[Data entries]
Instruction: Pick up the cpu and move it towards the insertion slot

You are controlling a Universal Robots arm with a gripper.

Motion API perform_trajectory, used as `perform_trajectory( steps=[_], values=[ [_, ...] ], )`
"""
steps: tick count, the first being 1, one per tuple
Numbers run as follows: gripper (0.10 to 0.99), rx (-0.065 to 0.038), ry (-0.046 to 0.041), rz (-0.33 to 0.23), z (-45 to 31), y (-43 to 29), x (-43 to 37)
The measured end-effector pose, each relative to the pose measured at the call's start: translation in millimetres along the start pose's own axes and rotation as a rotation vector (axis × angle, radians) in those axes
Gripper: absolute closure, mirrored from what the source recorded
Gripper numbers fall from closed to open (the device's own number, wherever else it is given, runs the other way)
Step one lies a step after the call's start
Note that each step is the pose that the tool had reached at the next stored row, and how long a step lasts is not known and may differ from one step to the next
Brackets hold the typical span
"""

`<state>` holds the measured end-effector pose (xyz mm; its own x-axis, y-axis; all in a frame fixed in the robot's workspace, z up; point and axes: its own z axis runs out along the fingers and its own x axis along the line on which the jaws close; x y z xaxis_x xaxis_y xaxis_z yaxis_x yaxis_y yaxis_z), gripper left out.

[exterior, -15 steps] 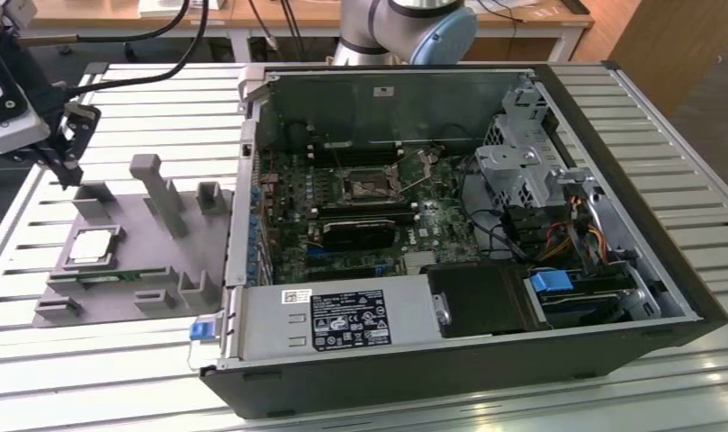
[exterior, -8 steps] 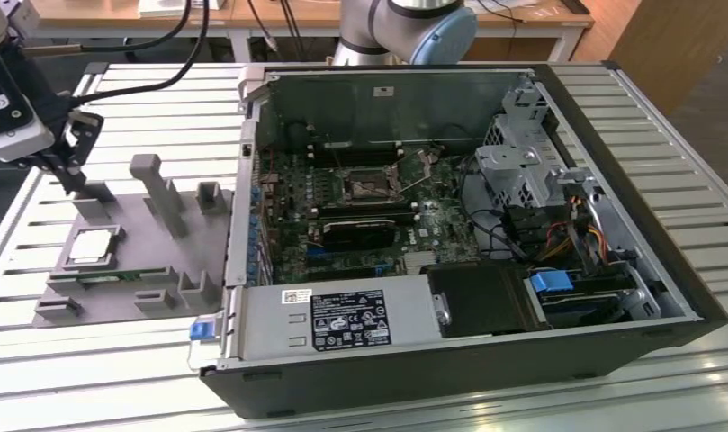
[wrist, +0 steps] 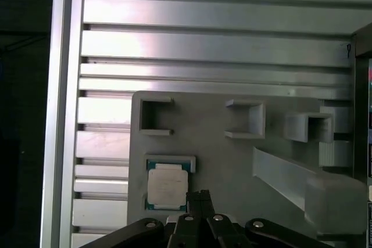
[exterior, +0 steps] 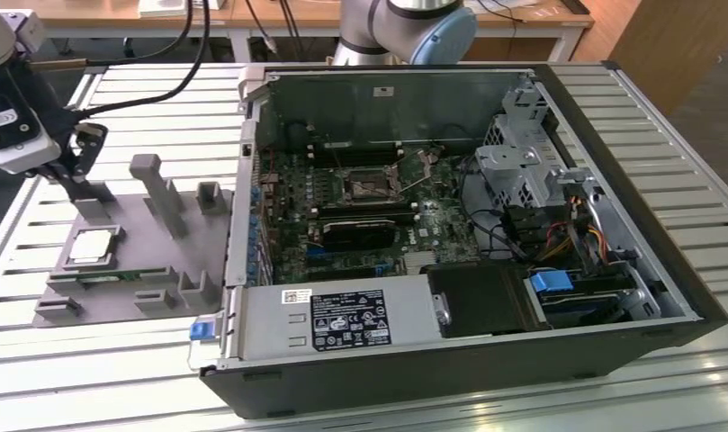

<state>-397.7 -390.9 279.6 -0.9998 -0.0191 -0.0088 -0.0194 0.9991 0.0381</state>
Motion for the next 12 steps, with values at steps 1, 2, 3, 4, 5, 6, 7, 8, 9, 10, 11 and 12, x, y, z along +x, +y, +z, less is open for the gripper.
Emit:
perform_trajectory(
  steps=[1,2,3,4,5,6,7,8,9,10,11,12],
  values=[
    [0.984,0.000,-0.0006,0.000,1.8,-0.1,0.4],
    [0.984,0.000,-0.0009,0.000,3.6,-0.1,0.8],
    [0.984,0.000,-0.0014,0.000,5.4,-0.2,1.3],
    [0.984,0.000,-0.0019,0.000,7.4,-0.2,2.0],
    [0.984,0.000,-0.0022,0.000,9.1,-0.3,2.8],
    [0.984,0.000,-0.0025,0.000,10.8,-0.4,3.7],
    [0.984,0.000,-0.0031,0.000,12.6,-0.5,4.7],
    [0.984,0.000,-0.0036,0.000,14.4,-0.7,5.8],
    [0.984,0.000,-0.0042,0.000,16.1,-1.2,6.7],
    [0.984,0.000,-0.0046,0.000,17.6,-1.9,7.7],
    [0.984,0.000,-0.0050,0.000,19.1,-2.7,8.6],
    [0.984,0.000,-0.0055,0.000,20.8,-3.9,9.4]
  ],
)
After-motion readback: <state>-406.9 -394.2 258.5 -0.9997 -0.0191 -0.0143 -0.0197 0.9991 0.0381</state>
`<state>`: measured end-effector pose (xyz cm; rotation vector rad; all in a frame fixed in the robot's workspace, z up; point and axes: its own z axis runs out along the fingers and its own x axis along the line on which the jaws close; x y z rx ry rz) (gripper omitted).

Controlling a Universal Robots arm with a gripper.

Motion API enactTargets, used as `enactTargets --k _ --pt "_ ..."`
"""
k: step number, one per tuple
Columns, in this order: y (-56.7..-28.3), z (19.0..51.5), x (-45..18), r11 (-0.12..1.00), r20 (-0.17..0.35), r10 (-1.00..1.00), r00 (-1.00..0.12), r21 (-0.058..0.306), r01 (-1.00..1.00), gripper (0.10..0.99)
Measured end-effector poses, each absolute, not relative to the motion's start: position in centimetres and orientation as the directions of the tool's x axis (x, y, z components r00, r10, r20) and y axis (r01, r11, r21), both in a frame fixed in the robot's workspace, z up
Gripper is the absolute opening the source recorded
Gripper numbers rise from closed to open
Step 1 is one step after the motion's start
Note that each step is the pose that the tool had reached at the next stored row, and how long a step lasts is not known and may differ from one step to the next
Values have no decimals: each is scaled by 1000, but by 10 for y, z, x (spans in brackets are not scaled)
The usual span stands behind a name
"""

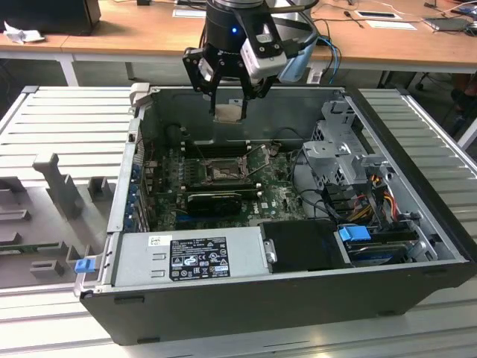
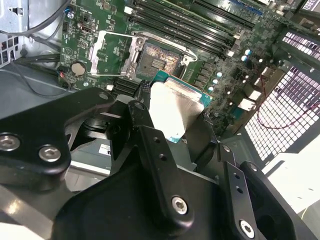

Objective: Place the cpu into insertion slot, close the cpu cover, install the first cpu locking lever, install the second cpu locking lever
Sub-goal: 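Place the cpu into insertion slot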

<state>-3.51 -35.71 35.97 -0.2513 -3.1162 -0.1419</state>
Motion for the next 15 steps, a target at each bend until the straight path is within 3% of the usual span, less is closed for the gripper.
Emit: enactTargets --k 15 --pt "-357 360 -35 970 19 226 -974 89 227 525"
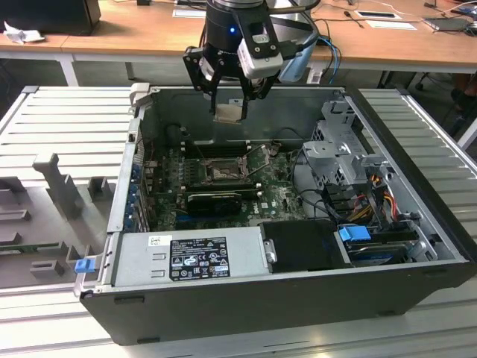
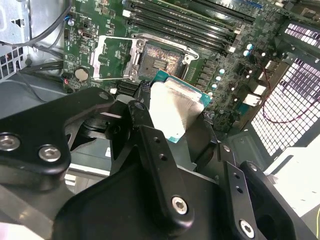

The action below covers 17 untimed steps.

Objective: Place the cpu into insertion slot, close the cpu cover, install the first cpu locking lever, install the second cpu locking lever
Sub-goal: 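Place the cpu into insertion slot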

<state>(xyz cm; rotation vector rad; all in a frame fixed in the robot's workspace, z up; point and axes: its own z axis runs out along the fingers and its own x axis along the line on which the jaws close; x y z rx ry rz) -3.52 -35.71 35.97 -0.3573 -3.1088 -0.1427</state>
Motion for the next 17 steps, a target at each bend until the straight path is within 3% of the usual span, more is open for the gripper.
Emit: enactTargets --k 17 --pt "-357 359 -35 932 19 350 -937 89 350 525"
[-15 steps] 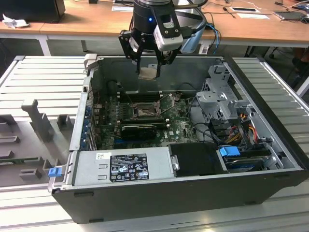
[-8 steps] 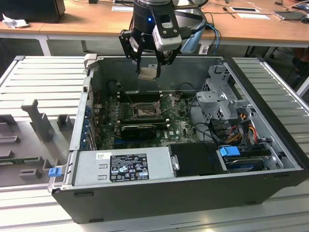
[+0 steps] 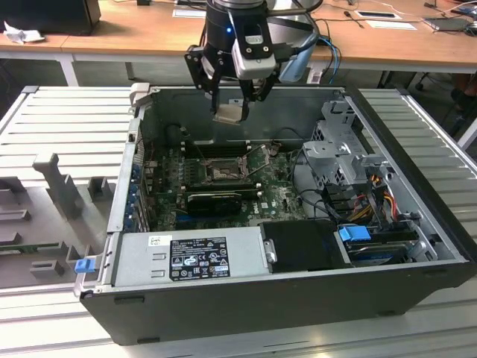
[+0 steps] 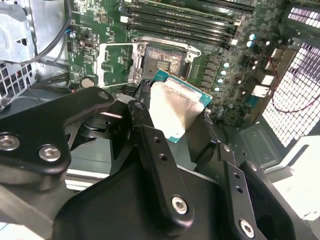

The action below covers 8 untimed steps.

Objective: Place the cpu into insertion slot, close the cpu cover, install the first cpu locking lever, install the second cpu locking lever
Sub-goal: 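Place the cpu into insertion slot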

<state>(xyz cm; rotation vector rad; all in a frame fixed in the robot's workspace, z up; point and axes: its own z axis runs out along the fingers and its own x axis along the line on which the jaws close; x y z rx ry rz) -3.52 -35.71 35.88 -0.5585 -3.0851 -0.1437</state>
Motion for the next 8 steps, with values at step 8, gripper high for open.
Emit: enactTargets --k 8 --pt "-357 353 -35 927 19 365 -931 89 366 525"
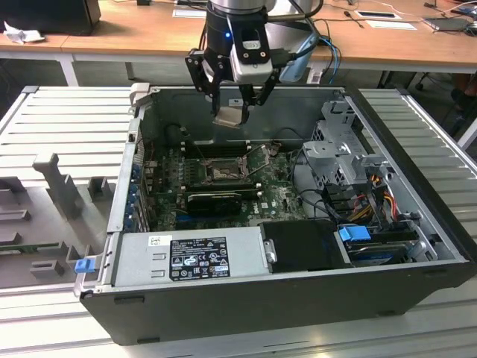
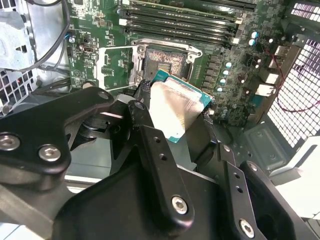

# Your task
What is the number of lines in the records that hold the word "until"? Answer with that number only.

# Output for this task
2